Comparison Test prove $b_n \le a_n$

Question

On my calculus II exam, my professor wanted us to determine whether the below series was convergent or divergent. $$\sum _{n=1}^{\infty }\:\frac{1}{\sqrt[4]{n^3+1}}$$ I realized that it was most likely divergent, so I used the comparison test, trying to find a smaller series $b_n$ that was also divergent. $$a_n = \frac{1}{\sqrt[4]{n^3+1}}$$ $$b_n = \frac{1}{n^{\frac{4}{5}}}$$ He took off a bunch of points because he said $b_n$ was not $\le a_n$.

I would like to prove to him that $$b_n\le a_n$$ What would you recommend I do?

Answer 1

I will speculate that your professor is penalizing you for being mathematically imprecise. (If I were your professor that's what I'd be inclined to do. Be glad I'm not your professor.) That is, in comparing $\sum a_n$ to $\sum b_n$, you are tacitly saying that $\sum_{n=1}^\infty a_n\ge\sum_{n=1}^\infty b_n$ because $a_n\ge b_n$ for all $n$. But that is not true. In particular $a_1=1/\sqrt[4]2$ is less than $b_1=1$.

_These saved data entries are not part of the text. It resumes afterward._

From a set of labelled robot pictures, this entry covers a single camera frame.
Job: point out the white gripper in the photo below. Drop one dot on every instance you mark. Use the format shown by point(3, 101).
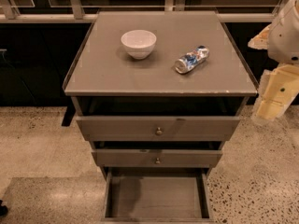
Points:
point(285, 37)

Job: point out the blue silver redbull can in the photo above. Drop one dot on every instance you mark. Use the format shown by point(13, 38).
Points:
point(190, 60)

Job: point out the grey drawer cabinet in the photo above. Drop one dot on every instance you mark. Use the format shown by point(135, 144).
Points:
point(107, 81)

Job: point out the brass top drawer knob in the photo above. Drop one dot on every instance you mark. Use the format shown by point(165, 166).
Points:
point(159, 131)

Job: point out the grey top drawer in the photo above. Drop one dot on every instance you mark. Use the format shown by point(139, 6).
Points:
point(143, 128)

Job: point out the grey middle drawer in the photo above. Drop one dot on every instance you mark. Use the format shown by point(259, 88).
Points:
point(176, 158)

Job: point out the grey open bottom drawer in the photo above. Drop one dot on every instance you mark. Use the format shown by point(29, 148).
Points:
point(157, 196)

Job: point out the white ceramic bowl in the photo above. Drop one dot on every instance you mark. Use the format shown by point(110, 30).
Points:
point(139, 43)

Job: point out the metal window railing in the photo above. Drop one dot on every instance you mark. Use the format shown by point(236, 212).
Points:
point(86, 10)

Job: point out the black shoe tip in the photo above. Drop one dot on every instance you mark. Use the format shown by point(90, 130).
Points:
point(3, 209)

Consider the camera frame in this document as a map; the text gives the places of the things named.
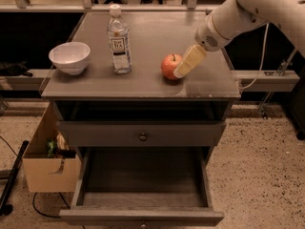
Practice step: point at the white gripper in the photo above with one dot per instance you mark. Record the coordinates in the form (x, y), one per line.
(209, 35)

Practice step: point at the red apple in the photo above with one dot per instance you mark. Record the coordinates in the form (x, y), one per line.
(168, 65)

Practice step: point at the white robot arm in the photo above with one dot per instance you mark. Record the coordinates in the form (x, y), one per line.
(234, 17)

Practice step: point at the grey wooden drawer cabinet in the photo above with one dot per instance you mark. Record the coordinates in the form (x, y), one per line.
(144, 95)

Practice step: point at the closed grey upper drawer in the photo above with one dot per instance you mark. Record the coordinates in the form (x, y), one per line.
(139, 134)

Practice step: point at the open grey middle drawer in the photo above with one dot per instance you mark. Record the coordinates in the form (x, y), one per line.
(142, 187)

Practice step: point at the clear plastic water bottle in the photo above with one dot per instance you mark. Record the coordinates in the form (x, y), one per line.
(118, 34)

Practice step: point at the white ceramic bowl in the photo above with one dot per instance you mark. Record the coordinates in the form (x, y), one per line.
(71, 57)

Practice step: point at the cardboard box with items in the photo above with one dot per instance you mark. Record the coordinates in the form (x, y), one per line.
(48, 174)

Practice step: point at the black pole stand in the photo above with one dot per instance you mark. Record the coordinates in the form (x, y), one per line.
(9, 176)

There is, of course, an easy fix: Just say that $\sum a_n$ diverges because $\sum b_n$ diverges and $a_n\ge b_n$ for all $n$ greater than or equal to $2$. I'm not sure that that would completely mollify your professor, but at least it would be an indication that you've given some thought to why the inequality is true.

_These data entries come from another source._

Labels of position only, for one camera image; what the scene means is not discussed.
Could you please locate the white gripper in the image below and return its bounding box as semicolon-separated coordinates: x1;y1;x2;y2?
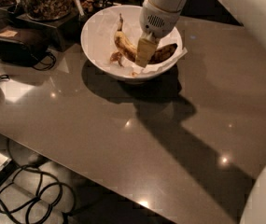
135;0;183;67

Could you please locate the spotted ripe banana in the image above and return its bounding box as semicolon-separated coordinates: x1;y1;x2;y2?
114;16;178;64

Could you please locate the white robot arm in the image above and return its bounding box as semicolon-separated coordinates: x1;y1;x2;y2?
137;0;266;224

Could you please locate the white ceramic bowl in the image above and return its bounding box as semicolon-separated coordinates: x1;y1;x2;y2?
80;5;183;85

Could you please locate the small banana peel piece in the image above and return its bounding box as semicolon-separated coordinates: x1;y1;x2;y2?
109;51;123;67

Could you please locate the white paper liner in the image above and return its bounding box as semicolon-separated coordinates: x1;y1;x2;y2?
89;5;189;78

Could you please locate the dark metal stand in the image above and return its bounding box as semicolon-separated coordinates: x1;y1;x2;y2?
17;9;81;51

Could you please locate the glass jar of nuts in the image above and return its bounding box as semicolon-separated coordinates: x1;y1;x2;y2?
21;0;72;21

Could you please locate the black box device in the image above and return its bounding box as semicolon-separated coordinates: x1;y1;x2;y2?
0;26;49;67

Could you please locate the black cable on table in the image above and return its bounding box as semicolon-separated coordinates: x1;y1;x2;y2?
31;50;58;72

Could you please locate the black cable on floor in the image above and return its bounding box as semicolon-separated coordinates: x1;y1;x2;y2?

Proving the inequality is true for $n\ge2$ is actually a little delicate, since $1/2^{4/5}\approx0.574$ is awfully close to $1/\sqrt[4]{2^3+1}=1/\sqrt3\approx0.577$. One proof begins something like this:

$${1\over n^{4/5}}\le{1\over\sqrt[4]{n^3+1}}\iff(n^3+1)^5\le n^{16}\iff\cdots$$

At this point I would be tempted to abandon the attempt to prove the inequality all the way down to $n=2$ and instead say

$$n\ge32\implies n^{16}\ge32n^{15}=(n^3+n^3)^5\ge(n^3+1)^5\implies{1\over\sqrt[4]{n^3+1}}\ge{1\over n^{4/5}}$$

and conclude that $\sum a_n$ diverges because $\sum b_n$ diverges and $a_n\ge b_n$ for all $n\ge32$.

But what I really suggest is instead to compare $a_n=1/\sqrt[4]{n^3+1}$ to $b_n={1\over2n}$. The proof of the relevant inequality is straightforward:

$${1\over2n}\le{1\over\sqrt[4]{n^3+1}}\iff n^3+1\le16n^4\iff1\le(16n-1)n^3$$

and the rightmost inequality is obviously true for $n\ge1$.

Answer 2

You’re right. Observe:

$\lim_{n \rightarrow \infty} \frac{b_n}{a_n} = \ lim_{n \rightarrow \infty} n^{-1/20} = 0$

Which implies that$b_n$ becomes asymptotically slower than $a_n$.

Answer 3

So here a very fast way to go, with equivalents. Remember two functions are asymptotically equivalent if their ratio tends to $1$ at $\infty$.

For instance, a polynomial is asymptotically equivalent to its leading term. The main rule to know is that equivalence is compatible with multiplication and division, but not with addition nor subtraction. Also, a function which has a finite limit $\ell$ at $\infty$ is asymptotically equivalent to $\ell$, and conversely.

The theorem we use is that two series with positive asymptotically equivalent terms both converge or both diverge.

In the case at hand, we have $\;n^3+1\sim_\infty n^3$, hence $\;\dfrac{1}{\sqrt[4]{n^3+1}}\sim_\infty \dfrac 1{n^{3/4}}$, and the latter diverges.